EnergyAustralia is understood to have been exploring two options for a partial sale.
The first is a 50-50 joint venture with another party and the second is bringing in a partner to take just a small stake.
The energy company has been looking for a passive investor through investment bank Morgan Stanley and is understood to have been in contact with a handful of parties.
It comes as the company’s parent in Hong Kong, CLP, announced on Monday that the Australian subsidiary had made a $HK83m ($15m) loss for 2021.
About one-third of the decline in EnergyAustralia’s earnings was related to non-cash changes in the fair value of energy hedging contracts.
CLP said as the pace of the energy transition in Australia increased, the industry as a whole would face volatile and uncertain operating conditions including an increasingly competitive landscape.
Against that backdrop, it warned EnergyAustralia might continue to be affected by challenging market conditions this year, including lower wholesale electricity prices, higher gas costs and intense competition in retail energy markets.
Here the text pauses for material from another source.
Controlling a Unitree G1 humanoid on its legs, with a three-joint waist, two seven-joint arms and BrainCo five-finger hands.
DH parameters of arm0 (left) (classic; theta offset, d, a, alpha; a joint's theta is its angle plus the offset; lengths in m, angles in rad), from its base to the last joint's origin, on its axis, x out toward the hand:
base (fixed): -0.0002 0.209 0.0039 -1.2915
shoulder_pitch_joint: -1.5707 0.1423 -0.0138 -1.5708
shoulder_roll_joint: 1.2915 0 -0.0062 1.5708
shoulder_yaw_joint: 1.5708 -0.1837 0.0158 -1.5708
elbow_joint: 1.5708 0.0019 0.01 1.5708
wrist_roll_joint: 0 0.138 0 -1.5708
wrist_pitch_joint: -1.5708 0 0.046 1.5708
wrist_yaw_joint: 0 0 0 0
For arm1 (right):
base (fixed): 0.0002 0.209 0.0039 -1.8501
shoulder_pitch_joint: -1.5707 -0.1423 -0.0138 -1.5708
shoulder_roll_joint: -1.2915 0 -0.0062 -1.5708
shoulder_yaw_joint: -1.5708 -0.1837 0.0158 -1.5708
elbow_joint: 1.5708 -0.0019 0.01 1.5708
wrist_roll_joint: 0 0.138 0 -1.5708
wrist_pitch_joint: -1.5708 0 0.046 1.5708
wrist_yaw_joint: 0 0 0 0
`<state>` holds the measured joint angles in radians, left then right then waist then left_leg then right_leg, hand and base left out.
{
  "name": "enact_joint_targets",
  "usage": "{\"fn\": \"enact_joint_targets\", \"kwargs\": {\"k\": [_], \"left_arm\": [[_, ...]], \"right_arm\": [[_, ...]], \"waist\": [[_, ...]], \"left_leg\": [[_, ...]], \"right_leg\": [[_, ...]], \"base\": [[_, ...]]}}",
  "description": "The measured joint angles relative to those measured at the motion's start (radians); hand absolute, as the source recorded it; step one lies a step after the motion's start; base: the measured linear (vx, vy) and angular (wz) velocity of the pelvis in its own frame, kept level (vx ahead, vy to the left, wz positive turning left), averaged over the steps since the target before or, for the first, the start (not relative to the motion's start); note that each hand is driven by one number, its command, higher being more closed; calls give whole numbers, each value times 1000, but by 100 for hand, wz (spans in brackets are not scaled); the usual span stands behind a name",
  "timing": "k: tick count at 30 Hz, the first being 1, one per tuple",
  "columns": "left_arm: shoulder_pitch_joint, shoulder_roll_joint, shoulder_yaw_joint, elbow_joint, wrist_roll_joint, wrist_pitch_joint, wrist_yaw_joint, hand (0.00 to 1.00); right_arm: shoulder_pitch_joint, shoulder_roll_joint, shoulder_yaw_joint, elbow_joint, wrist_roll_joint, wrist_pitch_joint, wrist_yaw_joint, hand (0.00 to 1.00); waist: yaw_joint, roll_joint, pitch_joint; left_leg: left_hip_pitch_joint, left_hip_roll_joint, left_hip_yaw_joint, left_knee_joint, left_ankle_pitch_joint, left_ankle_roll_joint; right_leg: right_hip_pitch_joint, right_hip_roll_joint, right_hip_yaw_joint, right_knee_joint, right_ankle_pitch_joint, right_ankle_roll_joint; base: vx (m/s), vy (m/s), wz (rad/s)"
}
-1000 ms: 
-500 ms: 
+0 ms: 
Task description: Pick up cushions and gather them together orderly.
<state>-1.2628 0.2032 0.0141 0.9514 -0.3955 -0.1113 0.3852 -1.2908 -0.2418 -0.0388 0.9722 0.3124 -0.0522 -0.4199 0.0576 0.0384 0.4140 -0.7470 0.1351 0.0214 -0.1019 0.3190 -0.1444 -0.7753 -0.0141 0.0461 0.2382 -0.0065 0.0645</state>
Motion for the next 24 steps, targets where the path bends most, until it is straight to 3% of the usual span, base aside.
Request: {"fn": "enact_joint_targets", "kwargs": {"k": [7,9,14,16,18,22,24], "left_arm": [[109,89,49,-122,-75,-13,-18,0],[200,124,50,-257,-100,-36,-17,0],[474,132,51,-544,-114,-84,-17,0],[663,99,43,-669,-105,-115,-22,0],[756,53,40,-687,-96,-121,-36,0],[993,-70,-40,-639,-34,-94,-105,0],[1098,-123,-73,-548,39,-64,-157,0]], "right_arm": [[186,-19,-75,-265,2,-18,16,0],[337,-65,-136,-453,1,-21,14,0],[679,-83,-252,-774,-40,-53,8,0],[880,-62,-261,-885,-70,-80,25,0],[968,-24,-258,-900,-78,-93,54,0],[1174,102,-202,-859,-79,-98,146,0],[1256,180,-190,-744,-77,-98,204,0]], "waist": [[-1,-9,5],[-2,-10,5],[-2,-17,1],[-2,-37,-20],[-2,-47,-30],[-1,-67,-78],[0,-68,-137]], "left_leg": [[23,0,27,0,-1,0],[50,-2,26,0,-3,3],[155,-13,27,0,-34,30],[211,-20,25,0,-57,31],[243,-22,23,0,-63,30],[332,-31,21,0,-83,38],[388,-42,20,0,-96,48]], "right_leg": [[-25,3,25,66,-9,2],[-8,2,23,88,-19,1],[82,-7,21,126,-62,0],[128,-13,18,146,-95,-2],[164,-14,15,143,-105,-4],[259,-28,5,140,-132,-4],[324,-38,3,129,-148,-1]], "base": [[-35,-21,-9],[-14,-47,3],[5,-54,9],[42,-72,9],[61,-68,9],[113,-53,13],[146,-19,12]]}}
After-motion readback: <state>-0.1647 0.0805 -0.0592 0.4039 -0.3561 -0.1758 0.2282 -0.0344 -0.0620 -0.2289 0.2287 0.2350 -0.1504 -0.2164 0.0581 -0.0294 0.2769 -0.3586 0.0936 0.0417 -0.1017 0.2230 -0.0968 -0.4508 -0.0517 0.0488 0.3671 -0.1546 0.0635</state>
CLP also said the number of bad and doubtful customer debts related to the pandemic had continued to fall.
But earnings in the energy business were adversely affected by lower wholesale electricity prices, accelerated depreciation costs resulting from the advanced retirement plans for Yallourn Power Station and the replacement of expiring gas purchasing arrangements at higher prices.
Sources believe EnergyAustralia, previously known as TRUenergy, could be worth as much as $4bn. It supplies electricity and natural gas to more than 1.7 million residential and business customers throughout Australia.
Its assets include thermal coal, natural gas, hydro-electric, solar energy and wind power.
The Melbourne-based company was founded in 1995 and the group has made efforts to float in the past. Last year it announced it was closing the Yallourn station in mid-2028, four years ahead of schedule, and instead would build a 350-megawatt power-generating battery in the Latrobe Valley by the end of 2026. At the time Yallourn produced about 20 per cent of Victoria’s electricity.